On 10/14/2010 1:23 AM, David Abrahams wrote:
At Wed, 13 Oct 2010 12:08:43 -0700, Jeffrey Lee Hellrung, Jr. wrote: [...]
Yes. But I'm not convinced yet that iterators exposing the segmentation of the data structure are the right solution to presenting a flattened view of that data structure.
Good; that's not what they're for ;-)
I think I missed something, then. Are we not applying sequential algorithms (e.g., fill, for_each, ...) to hierarchical data structures?
1) It doesn't play nice with standard C++ looping constructs, specifically for loops.
The whole point of hierarchical algorithms is to avoid flat loops for segmented data structures.
It certainly avoids flat loops, to the point of outright precluding their use. I can add here a 1a) How would you go about iterating through segmented data structures in parallel?

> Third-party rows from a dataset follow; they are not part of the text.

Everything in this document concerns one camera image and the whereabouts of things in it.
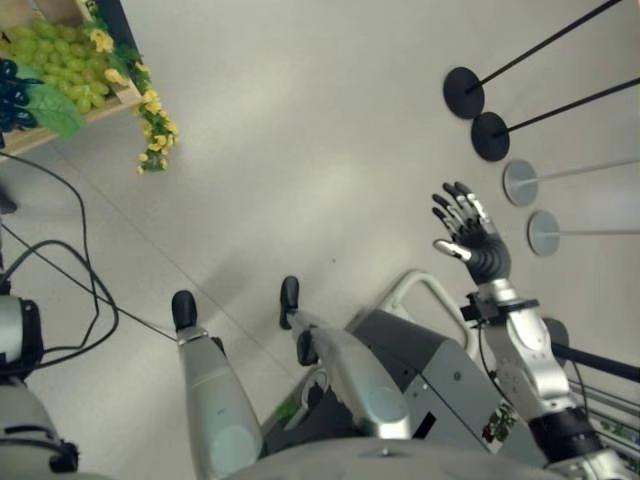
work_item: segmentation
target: gray floor
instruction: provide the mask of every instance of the gray floor
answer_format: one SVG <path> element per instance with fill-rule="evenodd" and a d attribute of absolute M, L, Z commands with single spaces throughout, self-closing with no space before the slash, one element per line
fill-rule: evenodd
<path fill-rule="evenodd" d="M 637 166 L 549 182 L 535 208 L 517 209 L 500 188 L 505 162 L 478 159 L 469 122 L 441 97 L 452 67 L 489 73 L 599 1 L 123 3 L 181 127 L 170 170 L 135 174 L 143 139 L 128 112 L 29 157 L 85 196 L 95 266 L 119 304 L 169 327 L 171 295 L 195 293 L 260 419 L 302 373 L 276 325 L 286 274 L 300 277 L 308 309 L 339 326 L 410 268 L 435 274 L 463 302 L 473 289 L 464 267 L 430 245 L 444 232 L 429 196 L 456 179 L 495 217 L 523 295 L 562 319 L 575 346 L 640 363 L 638 237 L 566 238 L 540 259 L 524 236 L 542 208 L 568 229 L 640 227 Z M 487 109 L 524 120 L 633 78 L 639 57 L 637 5 L 626 0 L 488 85 Z M 637 155 L 637 101 L 627 90 L 514 133 L 509 158 L 552 172 Z M 79 245 L 66 191 L 10 163 L 0 175 L 21 205 L 9 225 L 32 242 Z M 9 239 L 6 248 L 9 259 L 19 252 Z M 15 287 L 41 305 L 50 345 L 80 338 L 91 313 L 83 292 L 36 259 Z M 455 332 L 442 315 L 421 318 Z M 640 398 L 627 383 L 584 374 Z M 167 340 L 123 318 L 107 344 L 35 374 L 32 386 L 80 444 L 84 470 L 191 478 L 182 378 Z"/>

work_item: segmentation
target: black cable
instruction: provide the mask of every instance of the black cable
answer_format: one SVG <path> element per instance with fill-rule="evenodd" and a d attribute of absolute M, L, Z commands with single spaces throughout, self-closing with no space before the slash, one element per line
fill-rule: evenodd
<path fill-rule="evenodd" d="M 589 418 L 589 405 L 587 404 L 587 390 L 584 388 L 584 382 L 582 381 L 582 375 L 580 374 L 580 370 L 578 369 L 578 364 L 575 360 L 571 360 L 573 364 L 573 369 L 576 371 L 576 377 L 578 377 L 578 383 L 580 383 L 580 392 L 582 393 L 582 408 L 584 408 L 584 413 Z"/>
<path fill-rule="evenodd" d="M 82 199 L 82 195 L 80 195 L 80 193 L 78 192 L 78 190 L 76 190 L 76 188 L 71 185 L 67 180 L 65 180 L 64 178 L 62 178 L 60 175 L 58 175 L 57 173 L 49 170 L 46 167 L 43 167 L 41 165 L 38 165 L 35 162 L 32 162 L 31 160 L 27 160 L 26 158 L 22 158 L 22 157 L 18 157 L 16 155 L 11 155 L 8 153 L 4 153 L 2 151 L 0 151 L 0 155 L 2 155 L 3 157 L 6 157 L 10 160 L 14 160 L 18 163 L 22 163 L 24 165 L 27 165 L 31 168 L 35 168 L 36 170 L 40 170 L 41 172 L 46 173 L 47 175 L 49 175 L 50 177 L 54 178 L 55 180 L 57 180 L 58 182 L 62 183 L 65 187 L 67 187 L 71 193 L 73 193 L 73 195 L 76 197 L 76 199 L 78 200 L 78 204 L 80 205 L 80 216 L 82 218 L 82 245 L 83 245 L 83 250 L 84 250 L 84 258 L 85 261 L 87 262 L 87 265 L 89 266 L 89 268 L 93 269 L 93 266 L 91 265 L 91 256 L 89 255 L 89 245 L 88 245 L 88 240 L 87 240 L 87 214 L 86 214 L 86 209 L 85 209 L 85 205 L 84 205 L 84 200 Z M 96 325 L 96 322 L 98 321 L 98 318 L 100 317 L 100 305 L 98 303 L 98 292 L 96 290 L 96 282 L 94 281 L 93 277 L 91 278 L 91 294 L 93 296 L 93 306 L 95 309 L 95 314 L 93 319 L 91 320 L 91 322 L 89 323 L 89 327 L 87 328 L 84 337 L 82 338 L 82 341 L 80 342 L 80 344 L 77 347 L 65 347 L 65 349 L 80 349 L 82 347 L 84 347 L 87 344 L 87 341 L 89 340 L 89 337 L 91 336 L 91 332 L 93 331 L 93 328 Z"/>
<path fill-rule="evenodd" d="M 484 371 L 486 372 L 487 376 L 489 377 L 489 380 L 491 380 L 491 383 L 493 384 L 495 389 L 498 391 L 500 396 L 505 400 L 505 402 L 507 402 L 509 405 L 513 407 L 513 403 L 511 403 L 511 400 L 509 400 L 509 398 L 505 395 L 505 393 L 500 388 L 500 385 L 496 383 L 495 378 L 493 378 L 494 377 L 493 372 L 490 372 L 489 367 L 487 367 L 487 361 L 484 358 L 484 349 L 482 348 L 482 324 L 479 323 L 477 327 L 478 327 L 478 349 L 480 350 L 480 359 L 482 360 L 482 366 L 484 367 Z"/>
<path fill-rule="evenodd" d="M 87 346 L 84 346 L 84 347 L 82 347 L 80 349 L 77 349 L 74 352 L 69 353 L 67 355 L 64 355 L 62 357 L 56 358 L 54 360 L 50 360 L 48 362 L 43 362 L 43 363 L 41 363 L 39 365 L 36 365 L 36 366 L 33 366 L 33 367 L 11 368 L 11 369 L 2 369 L 2 368 L 0 368 L 0 375 L 2 375 L 2 376 L 20 375 L 20 374 L 23 374 L 23 373 L 30 373 L 33 370 L 40 370 L 42 368 L 50 367 L 52 365 L 56 365 L 56 364 L 62 363 L 64 361 L 66 361 L 66 360 L 70 360 L 70 359 L 72 359 L 74 357 L 83 355 L 83 354 L 87 353 L 88 351 L 93 350 L 94 348 L 96 348 L 98 345 L 100 345 L 104 341 L 106 341 L 118 329 L 118 324 L 119 324 L 118 308 L 116 306 L 115 301 L 113 300 L 113 297 L 111 296 L 111 293 L 109 292 L 107 287 L 105 287 L 104 283 L 102 283 L 102 280 L 100 279 L 100 277 L 98 277 L 98 275 L 93 271 L 93 268 L 91 268 L 89 263 L 84 258 L 82 258 L 82 255 L 80 255 L 75 248 L 73 248 L 71 245 L 69 245 L 66 242 L 63 242 L 63 241 L 60 241 L 60 240 L 45 240 L 43 242 L 40 242 L 40 243 L 37 243 L 37 244 L 33 245 L 28 250 L 26 250 L 24 253 L 22 253 L 22 255 L 20 255 L 13 262 L 13 264 L 4 272 L 2 277 L 0 277 L 0 285 L 4 284 L 4 282 L 6 282 L 9 278 L 11 278 L 11 275 L 13 275 L 15 273 L 15 271 L 20 267 L 20 265 L 22 265 L 24 263 L 25 260 L 27 260 L 34 253 L 36 253 L 39 249 L 41 249 L 43 247 L 46 247 L 48 245 L 57 245 L 59 247 L 64 248 L 69 253 L 71 253 L 71 255 L 76 260 L 78 260 L 78 262 L 80 264 L 82 264 L 82 266 L 87 270 L 87 272 L 89 272 L 89 275 L 91 275 L 91 278 L 95 281 L 96 285 L 100 288 L 102 293 L 104 293 L 104 296 L 106 297 L 106 302 L 111 307 L 111 310 L 113 312 L 113 323 L 112 323 L 111 328 L 109 329 L 109 331 L 107 331 L 107 333 L 105 333 L 102 337 L 98 338 L 96 341 L 94 341 L 93 343 L 91 343 L 91 344 L 89 344 Z"/>
<path fill-rule="evenodd" d="M 5 224 L 2 224 L 2 228 L 9 234 L 11 235 L 16 241 L 18 241 L 20 244 L 22 244 L 23 247 L 25 248 L 31 248 L 31 245 L 29 243 L 27 243 L 23 238 L 21 238 L 17 233 L 15 233 L 11 228 L 9 228 L 8 226 L 6 226 Z M 60 274 L 62 274 L 63 276 L 65 276 L 67 279 L 69 279 L 71 282 L 75 283 L 78 287 L 80 287 L 81 289 L 83 289 L 86 292 L 91 293 L 91 289 L 88 288 L 86 285 L 84 285 L 82 282 L 80 282 L 79 280 L 77 280 L 76 278 L 74 278 L 73 276 L 71 276 L 68 272 L 66 272 L 64 269 L 62 269 L 60 266 L 58 266 L 57 264 L 55 264 L 54 262 L 52 262 L 51 260 L 49 260 L 45 255 L 43 255 L 40 252 L 34 252 L 35 255 L 37 257 L 39 257 L 41 260 L 43 260 L 45 263 L 49 264 L 52 268 L 54 268 L 55 270 L 57 270 Z M 98 295 L 98 299 L 102 302 L 107 303 L 107 300 L 104 297 L 101 297 L 100 295 Z M 172 342 L 175 342 L 176 339 L 173 338 L 171 335 L 166 334 L 165 332 L 163 332 L 162 330 L 160 330 L 157 327 L 154 327 L 152 324 L 150 324 L 149 322 L 147 322 L 146 320 L 141 319 L 140 317 L 138 317 L 137 315 L 134 315 L 131 312 L 128 312 L 127 310 L 117 307 L 118 311 L 120 313 L 122 313 L 123 315 L 126 315 L 127 317 L 131 318 L 132 320 L 134 320 L 135 322 L 138 322 L 140 325 L 148 328 L 149 330 L 154 331 L 155 333 L 157 333 L 158 335 L 162 335 L 163 337 L 171 340 Z M 60 350 L 63 347 L 54 347 L 54 348 L 50 348 L 48 349 L 49 352 L 53 352 L 53 351 L 57 351 Z"/>

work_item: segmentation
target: wooden crate
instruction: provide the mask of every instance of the wooden crate
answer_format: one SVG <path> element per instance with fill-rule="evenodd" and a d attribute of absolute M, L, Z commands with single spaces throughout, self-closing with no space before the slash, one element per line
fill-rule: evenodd
<path fill-rule="evenodd" d="M 51 23 L 78 26 L 85 20 L 91 19 L 90 13 L 81 0 L 0 0 L 0 31 L 11 40 L 12 27 L 27 25 L 38 18 L 38 11 L 34 10 L 34 5 Z M 95 122 L 141 102 L 140 92 L 131 80 L 126 87 L 111 85 L 111 89 L 114 94 L 107 97 L 104 107 L 92 110 L 85 115 L 87 123 Z M 6 146 L 3 152 L 17 155 L 56 137 L 57 135 L 47 128 L 14 130 L 4 134 Z"/>

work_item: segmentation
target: robotic hand
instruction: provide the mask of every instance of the robotic hand
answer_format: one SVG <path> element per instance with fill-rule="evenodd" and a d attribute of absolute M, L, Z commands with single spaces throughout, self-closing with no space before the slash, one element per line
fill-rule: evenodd
<path fill-rule="evenodd" d="M 464 184 L 445 183 L 455 205 L 434 194 L 443 210 L 433 213 L 453 242 L 434 247 L 464 262 L 478 292 L 462 309 L 466 320 L 478 320 L 496 357 L 502 390 L 531 432 L 550 464 L 567 478 L 630 478 L 617 455 L 604 448 L 583 409 L 570 395 L 567 377 L 551 351 L 551 338 L 536 300 L 518 296 L 508 277 L 509 250 L 477 196 Z"/>

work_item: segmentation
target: fruit basket
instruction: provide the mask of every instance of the fruit basket
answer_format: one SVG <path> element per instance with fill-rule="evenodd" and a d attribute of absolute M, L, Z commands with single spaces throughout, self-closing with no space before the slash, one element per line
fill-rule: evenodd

2) I have yet to see a benchmark comparison between segmented iterators and alternatives (other than a side-note claim in the paper). I'm open to looking at some specific comparisons if one has already done this, and this is something I'm interested enough in that I might try to do myself. Seems to me a more general solution is a "flat_multirange_iterator" templated on the outer range and the "segmentation depth". I.e., a flat_multirange_iterator< vector< vector<T> >, 2> would iterate over the T's.
That's gonna be slow. Lots of testing and branching.
"Note that the joined range incurs a performance cost due to the need to check if the end of a range has been reached internally during traversal."
First, that quote applies directly to a join_iterator, though I'll give you that it *may* apply to my hypothetical a flat_multirange_iterator. What I'm having trouble with is it *looks* to me like you have the same tests and branches with a segmented iterator as with a flat_multirange_iterator. Comparing the nested for-loop on page 5 of the Austern paper (which is what a segmented iterator would give you) with the flattened while-loop on page 6 (let's replace the while-condition with true put an inserted break statement when !(node != nodes.end())), they both have the same number of iterator increments, comparisons, and assignments. What am I missing? Are compilers just able to produce better code for nested for-loops than flattened loops?
To address your claim that "that's the same problem ... that segmented iterators are solving", what I meant by a join_range or joint_range is, essentially, a flattened out Boost.Fusion sequence of ranges of *differing* types (but with compatible value_type's and references). E.g., the thing that boost::join [1] returns. Segmented iterators can't deal with such ranges (at least with a strict reading of Austern's paper),
I don't see why you say that.
Show me what the equivalent nested for-loop looks like if a join_range can be "segmentedly" iterated over. If I tried, I'd be inclined to write a for-loop over a Boost.Fusion sequence. If you want to include a join_iterator within the family of segmented iterators, you'd have to enrich the interface of segmented iterators to include Boost.Fusion sequences. Is that desirable? Maybe? [...]
http://www.boost.org/doc/libs/1_44_0/libs/range/doc/html/range/reference/uti...
Looks like this doc is missing something about the value/reference type requirements, BTW.